Why It Matters: While similar to legislation offered by House lawmakers, the MEDTECH Act represents a slightly different approach and will offer stakeholders an alternative answer to the question of what the FDA’s role should be in regulating health IT.
Last week, incoming Senate Finance Committee Chairman Orrin Hatch (R-UT) and Sen. Michael Bennett (D-CO) introduced the MEDTECH Act to limit and clarify the FDA’s role in regulating administrative and financial software, many consumer applications and certain aspects of electronic health records. The legislation aims to give entrepreneurs and vendors certainty regarding the role of the FDA in regulating mobile medical applications and other lower risk technologies. Senator Hatch announced his intention to push the MEDTECH bill when he becomes the chair in January. 
Reps. Marsha Blackburn (R-TN) and Gene Green (D-TX) have shared draft language for similar legislation in the House, the Sensible Oversight for Technology which Advances Regulatory Efficiency Act or SOFTWARE Act. That proposed legislation would amend the definition of a medical device, placing health IT software into three categories with varying levels of federal agency oversight. Rep. Blackburn, Vice Chair of the House Committee on Energy and Commerce, announced her intention to pass the SOFTWARE Act in early 2015.
The level of health IT-focused discussions have intensified on Capitol Hill as Congress prepares to adjourn for the holidays and return on January 6 with Republicans in control of both the House and Senate.
Administration
ONC Prediction: EHR Testing to be 2015 ‘Buzzword’…Maybe
Key Takeaway: During a pair of events in Washington last week, an Office of the National Coordinator for Health IT (ONC) official said EHR testing would be a priority and signaled intentions to develop new, perhaps more robust testing methods to bolster interoperability and usability.
Why it Matters: CHIME and several provider groups have identified ONC’s certification program, and the testing requirements related to certification, as an area for serious improvement.

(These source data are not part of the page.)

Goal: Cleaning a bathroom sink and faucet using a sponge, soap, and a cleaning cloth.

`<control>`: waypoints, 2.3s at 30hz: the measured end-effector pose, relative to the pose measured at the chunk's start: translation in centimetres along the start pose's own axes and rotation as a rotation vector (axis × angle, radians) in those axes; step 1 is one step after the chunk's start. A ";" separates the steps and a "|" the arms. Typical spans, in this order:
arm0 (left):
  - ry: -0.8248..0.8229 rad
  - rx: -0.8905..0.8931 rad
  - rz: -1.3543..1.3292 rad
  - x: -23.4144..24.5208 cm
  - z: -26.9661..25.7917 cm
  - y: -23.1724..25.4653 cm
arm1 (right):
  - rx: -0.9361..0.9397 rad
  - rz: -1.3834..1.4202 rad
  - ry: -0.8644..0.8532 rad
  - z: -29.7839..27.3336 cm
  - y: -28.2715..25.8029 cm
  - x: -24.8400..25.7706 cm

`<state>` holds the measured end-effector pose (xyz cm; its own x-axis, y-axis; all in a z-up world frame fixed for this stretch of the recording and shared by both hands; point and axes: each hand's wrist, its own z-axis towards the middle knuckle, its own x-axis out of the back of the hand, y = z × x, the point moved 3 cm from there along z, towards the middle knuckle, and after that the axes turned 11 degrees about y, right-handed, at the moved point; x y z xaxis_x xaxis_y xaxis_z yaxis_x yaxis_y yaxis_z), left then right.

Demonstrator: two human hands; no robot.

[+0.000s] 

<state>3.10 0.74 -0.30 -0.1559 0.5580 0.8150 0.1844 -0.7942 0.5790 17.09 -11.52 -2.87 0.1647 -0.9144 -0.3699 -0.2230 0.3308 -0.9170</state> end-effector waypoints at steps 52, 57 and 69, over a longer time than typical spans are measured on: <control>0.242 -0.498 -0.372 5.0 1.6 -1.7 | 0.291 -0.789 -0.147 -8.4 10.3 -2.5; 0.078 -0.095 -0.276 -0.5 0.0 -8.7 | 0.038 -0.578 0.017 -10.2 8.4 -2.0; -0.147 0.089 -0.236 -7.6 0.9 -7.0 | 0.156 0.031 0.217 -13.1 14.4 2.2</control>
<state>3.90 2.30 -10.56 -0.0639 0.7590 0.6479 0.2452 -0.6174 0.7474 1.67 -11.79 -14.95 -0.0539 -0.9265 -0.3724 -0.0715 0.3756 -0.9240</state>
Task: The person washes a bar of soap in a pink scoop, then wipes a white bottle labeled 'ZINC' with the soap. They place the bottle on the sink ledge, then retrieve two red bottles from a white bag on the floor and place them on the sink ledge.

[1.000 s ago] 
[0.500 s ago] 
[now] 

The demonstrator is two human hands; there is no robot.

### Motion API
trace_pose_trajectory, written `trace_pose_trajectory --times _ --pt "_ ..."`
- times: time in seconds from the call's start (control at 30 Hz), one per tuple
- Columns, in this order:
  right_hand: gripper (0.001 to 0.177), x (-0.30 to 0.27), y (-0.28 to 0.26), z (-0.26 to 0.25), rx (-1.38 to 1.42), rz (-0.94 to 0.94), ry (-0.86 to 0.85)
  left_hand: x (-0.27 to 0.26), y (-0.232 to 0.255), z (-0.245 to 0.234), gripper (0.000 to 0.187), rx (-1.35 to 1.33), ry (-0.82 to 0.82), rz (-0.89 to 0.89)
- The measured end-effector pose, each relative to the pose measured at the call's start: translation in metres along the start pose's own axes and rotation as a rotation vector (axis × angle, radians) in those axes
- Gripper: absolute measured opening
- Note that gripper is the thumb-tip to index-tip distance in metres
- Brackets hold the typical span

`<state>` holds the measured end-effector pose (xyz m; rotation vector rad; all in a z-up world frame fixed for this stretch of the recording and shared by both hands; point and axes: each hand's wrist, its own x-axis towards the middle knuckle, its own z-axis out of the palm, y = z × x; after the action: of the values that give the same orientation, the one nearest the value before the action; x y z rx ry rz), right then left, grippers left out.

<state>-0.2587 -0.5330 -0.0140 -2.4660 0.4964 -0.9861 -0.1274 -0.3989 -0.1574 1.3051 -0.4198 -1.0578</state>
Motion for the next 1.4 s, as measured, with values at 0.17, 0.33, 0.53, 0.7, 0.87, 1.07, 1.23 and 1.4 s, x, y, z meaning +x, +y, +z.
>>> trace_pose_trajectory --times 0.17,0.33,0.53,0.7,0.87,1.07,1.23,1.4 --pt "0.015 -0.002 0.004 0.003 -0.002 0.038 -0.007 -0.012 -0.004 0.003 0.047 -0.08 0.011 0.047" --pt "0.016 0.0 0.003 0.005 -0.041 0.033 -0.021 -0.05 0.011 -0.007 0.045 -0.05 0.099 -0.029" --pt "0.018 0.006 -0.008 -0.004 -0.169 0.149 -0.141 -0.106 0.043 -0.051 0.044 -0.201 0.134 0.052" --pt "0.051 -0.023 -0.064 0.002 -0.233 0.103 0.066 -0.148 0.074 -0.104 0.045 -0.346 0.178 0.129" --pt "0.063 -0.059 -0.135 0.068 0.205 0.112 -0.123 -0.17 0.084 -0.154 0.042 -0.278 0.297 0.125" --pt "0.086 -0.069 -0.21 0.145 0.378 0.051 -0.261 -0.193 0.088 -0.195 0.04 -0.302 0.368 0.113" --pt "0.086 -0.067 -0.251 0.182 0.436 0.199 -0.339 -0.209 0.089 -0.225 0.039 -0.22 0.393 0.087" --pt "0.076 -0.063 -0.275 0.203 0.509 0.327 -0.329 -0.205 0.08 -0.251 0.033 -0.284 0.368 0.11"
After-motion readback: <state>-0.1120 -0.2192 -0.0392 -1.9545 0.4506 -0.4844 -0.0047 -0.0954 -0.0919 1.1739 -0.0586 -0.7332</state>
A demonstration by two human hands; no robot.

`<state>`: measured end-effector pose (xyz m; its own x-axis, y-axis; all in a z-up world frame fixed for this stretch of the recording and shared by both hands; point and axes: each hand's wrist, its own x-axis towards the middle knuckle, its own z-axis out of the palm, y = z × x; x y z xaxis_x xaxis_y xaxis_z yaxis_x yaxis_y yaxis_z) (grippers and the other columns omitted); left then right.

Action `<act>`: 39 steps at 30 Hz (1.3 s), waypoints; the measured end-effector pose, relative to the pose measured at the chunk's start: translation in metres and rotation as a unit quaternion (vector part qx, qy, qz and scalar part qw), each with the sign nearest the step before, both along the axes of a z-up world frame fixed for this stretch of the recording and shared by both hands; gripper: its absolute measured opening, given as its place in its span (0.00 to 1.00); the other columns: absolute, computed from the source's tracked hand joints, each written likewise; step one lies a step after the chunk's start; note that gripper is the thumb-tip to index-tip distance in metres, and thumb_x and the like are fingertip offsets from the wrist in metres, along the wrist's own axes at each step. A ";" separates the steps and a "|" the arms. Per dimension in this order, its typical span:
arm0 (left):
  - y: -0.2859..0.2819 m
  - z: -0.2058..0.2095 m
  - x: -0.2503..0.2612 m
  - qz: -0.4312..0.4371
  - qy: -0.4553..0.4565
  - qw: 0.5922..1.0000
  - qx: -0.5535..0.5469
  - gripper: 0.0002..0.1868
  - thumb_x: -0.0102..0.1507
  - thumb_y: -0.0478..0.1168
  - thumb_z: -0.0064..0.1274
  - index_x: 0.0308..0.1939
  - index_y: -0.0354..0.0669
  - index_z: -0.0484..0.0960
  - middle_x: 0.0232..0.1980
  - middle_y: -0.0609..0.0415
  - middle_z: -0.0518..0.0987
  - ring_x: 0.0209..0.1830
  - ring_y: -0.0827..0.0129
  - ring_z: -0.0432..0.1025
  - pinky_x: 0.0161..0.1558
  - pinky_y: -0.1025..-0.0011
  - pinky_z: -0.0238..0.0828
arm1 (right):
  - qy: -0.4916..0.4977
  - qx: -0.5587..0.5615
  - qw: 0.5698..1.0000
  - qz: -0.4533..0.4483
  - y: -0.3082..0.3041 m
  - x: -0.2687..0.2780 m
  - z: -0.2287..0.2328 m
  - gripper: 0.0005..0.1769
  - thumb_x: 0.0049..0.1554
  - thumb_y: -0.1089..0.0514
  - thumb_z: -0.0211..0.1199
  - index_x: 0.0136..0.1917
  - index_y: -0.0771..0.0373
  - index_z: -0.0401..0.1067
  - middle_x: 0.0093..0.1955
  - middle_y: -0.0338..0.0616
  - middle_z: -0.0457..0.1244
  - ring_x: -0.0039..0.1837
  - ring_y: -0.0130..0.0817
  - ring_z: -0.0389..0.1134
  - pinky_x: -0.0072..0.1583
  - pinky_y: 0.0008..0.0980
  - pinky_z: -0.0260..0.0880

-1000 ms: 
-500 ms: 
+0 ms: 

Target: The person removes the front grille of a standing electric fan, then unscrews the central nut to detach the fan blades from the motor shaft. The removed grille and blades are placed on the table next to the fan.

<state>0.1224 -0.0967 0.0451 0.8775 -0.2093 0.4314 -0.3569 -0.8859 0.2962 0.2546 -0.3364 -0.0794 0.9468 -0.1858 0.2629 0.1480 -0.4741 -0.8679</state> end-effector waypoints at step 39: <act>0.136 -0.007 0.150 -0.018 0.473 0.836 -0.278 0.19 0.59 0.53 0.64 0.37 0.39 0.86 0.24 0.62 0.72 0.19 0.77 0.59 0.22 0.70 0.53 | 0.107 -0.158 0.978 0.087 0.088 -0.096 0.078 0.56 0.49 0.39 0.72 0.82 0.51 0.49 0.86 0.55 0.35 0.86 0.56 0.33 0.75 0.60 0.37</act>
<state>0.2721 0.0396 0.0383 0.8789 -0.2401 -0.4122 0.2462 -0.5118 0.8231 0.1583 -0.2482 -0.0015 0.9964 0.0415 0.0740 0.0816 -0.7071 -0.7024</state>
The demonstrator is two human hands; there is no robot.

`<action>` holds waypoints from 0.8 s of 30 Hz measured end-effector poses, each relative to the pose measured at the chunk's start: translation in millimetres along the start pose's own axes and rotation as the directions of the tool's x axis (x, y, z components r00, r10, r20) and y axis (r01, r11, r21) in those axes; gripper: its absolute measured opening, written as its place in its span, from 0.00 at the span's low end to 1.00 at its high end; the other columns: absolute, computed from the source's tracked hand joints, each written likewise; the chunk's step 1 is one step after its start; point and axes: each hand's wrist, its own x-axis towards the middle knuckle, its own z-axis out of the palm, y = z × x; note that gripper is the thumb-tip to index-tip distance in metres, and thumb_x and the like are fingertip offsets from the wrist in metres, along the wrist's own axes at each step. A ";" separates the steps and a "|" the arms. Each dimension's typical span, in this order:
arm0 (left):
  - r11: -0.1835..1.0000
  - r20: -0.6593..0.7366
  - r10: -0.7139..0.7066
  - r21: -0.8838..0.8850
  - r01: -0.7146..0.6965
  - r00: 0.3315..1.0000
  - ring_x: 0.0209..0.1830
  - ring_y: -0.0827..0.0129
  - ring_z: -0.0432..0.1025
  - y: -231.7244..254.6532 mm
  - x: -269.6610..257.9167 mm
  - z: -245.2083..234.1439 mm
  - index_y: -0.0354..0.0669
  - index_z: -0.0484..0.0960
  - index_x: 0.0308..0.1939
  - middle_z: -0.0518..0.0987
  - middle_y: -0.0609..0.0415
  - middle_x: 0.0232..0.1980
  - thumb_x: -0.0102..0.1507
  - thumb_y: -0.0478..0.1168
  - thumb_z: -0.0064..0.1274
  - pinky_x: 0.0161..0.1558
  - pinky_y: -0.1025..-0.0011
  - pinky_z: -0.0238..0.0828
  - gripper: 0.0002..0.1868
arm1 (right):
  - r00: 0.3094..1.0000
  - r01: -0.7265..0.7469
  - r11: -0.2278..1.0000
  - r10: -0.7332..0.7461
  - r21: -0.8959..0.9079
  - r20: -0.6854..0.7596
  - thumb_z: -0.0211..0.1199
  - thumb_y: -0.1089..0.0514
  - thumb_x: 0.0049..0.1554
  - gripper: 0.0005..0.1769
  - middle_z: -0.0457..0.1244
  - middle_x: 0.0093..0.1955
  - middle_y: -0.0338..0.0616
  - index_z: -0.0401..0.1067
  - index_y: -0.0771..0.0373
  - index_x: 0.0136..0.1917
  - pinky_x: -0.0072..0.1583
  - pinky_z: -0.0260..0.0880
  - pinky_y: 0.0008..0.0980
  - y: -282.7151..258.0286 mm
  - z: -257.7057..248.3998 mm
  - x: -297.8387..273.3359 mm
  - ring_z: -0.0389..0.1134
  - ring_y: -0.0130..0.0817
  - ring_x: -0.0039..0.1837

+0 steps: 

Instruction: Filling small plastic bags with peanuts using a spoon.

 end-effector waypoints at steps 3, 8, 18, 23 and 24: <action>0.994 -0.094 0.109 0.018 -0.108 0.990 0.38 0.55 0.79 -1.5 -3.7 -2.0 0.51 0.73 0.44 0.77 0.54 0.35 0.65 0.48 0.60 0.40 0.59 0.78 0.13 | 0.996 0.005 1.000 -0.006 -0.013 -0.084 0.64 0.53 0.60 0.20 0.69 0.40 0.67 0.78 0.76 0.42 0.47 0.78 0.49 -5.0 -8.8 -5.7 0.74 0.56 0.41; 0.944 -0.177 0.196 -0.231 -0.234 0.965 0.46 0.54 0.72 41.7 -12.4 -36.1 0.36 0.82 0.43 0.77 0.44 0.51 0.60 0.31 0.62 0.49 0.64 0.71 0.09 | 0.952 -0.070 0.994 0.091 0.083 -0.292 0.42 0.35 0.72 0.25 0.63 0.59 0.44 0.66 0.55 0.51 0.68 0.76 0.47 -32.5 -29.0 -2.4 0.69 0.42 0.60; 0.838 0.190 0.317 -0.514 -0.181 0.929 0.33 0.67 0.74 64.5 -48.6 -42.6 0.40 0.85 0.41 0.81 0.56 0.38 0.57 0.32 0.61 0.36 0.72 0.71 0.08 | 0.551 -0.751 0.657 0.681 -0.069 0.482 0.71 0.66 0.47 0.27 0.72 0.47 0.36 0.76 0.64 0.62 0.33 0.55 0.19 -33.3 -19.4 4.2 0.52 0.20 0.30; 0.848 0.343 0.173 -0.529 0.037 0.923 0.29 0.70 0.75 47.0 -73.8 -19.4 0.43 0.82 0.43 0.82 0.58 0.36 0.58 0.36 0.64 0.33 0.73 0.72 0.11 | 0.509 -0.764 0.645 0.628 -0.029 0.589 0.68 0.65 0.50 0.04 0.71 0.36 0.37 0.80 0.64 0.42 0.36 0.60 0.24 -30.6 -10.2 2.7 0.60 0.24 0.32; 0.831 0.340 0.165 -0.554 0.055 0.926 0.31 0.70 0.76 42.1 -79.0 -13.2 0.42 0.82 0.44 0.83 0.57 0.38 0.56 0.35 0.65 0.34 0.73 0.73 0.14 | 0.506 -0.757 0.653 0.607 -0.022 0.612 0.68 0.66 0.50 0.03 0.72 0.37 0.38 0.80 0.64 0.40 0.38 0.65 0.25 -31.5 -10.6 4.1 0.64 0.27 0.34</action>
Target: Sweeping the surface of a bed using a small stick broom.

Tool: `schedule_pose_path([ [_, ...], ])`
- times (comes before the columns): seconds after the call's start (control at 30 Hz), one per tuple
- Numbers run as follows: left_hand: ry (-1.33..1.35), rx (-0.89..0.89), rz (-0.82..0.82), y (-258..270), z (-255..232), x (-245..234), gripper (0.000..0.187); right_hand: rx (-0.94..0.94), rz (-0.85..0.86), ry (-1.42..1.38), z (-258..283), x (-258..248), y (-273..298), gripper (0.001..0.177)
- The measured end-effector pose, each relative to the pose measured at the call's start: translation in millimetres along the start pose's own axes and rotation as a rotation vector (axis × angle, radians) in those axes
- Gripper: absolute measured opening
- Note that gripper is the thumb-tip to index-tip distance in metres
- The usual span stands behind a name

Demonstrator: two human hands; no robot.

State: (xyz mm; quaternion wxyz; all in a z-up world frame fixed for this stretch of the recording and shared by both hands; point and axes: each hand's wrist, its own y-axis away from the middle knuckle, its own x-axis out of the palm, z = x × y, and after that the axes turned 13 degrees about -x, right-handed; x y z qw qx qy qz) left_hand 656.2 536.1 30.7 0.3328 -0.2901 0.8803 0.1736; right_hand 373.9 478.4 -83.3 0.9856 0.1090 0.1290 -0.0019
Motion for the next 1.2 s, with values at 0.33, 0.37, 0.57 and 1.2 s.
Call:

CHIME has stated previously that improved testing for continuous interoperability would substantially improve interoperability and would mitigate emerging safety concerns.
Statements made during a meeting at the Bipartisan Policy Center and, later, at the Health Level Seven (HL7) Policy Summit last week indicate that ONC officials are rethinking how certified EHR technology is tested. Steve Posnack, Director of Standards and Technology, at ONC said, “I am 51% sure that ‘testing’ will be a buzzword in 2015,” when asked to outline his thoughts on future work. 
Several reforms have been discussed in the last year with the intent of improving the performance of certified EHR technology (CEHRT). At a day-long hearing earlier this year, several stakeholders were advocating for more robust testing, including “negative” testing, exception handling and scenario-based testing to better ensure interoperable and usable CEHRT.